-- Instructions for the task --
Start at the line below containing "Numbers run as" and stop at the line containing "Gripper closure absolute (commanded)". Repeat every line of that stretch exactly, and nothing outside it.

((

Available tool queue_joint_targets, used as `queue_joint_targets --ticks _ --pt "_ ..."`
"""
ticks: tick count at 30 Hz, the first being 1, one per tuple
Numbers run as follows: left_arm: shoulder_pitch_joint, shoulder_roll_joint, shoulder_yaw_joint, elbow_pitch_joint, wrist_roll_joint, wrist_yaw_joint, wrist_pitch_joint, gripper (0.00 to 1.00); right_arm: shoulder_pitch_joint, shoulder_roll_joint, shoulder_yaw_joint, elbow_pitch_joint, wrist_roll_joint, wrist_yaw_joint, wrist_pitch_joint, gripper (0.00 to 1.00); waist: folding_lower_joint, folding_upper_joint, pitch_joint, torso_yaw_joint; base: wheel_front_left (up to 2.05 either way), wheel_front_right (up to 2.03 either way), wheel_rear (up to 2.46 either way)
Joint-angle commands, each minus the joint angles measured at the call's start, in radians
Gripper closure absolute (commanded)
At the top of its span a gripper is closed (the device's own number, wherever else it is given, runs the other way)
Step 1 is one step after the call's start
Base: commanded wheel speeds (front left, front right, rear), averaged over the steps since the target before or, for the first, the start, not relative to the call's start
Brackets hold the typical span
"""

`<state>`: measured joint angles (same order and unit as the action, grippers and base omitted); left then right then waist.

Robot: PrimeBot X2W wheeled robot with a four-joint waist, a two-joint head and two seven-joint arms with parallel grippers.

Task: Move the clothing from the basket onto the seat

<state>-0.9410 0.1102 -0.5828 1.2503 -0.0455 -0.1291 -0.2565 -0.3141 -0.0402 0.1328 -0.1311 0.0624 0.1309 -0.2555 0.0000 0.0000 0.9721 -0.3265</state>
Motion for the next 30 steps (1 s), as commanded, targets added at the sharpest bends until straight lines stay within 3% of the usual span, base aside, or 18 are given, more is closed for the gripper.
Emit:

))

-- Task output --
Numbers run as follows: left_arm: shoulder_pitch_joint, shoulder_roll_joint, shoulder_yaw_joint, elbow_pitch_joint, wrist_roll_joint, wrist_yaw_joint, wrist_pitch_joint, gripper (0.00 to 1.00); right_arm: shoulder_pitch_joint, shoulder_roll_joint, shoulder_yaw_joint, elbow_pitch_joint, wrist_roll_joint, wrist_yaw_joint, wrist_pitch_joint, gripper (0.00 to 1.00); waist: folding_lower_joint, folding_upper_joint, pitch_joint, torso_yaw_joint; base: wheel_front_left (up to 2.05 either way), wheel_front_right (up to 2.03 either way), wheel_rear (up to 2.46 either way)
Joint-angle commands, each minus the joint angles measured at the call's start, in radians
Gripper closure absolute (commanded)

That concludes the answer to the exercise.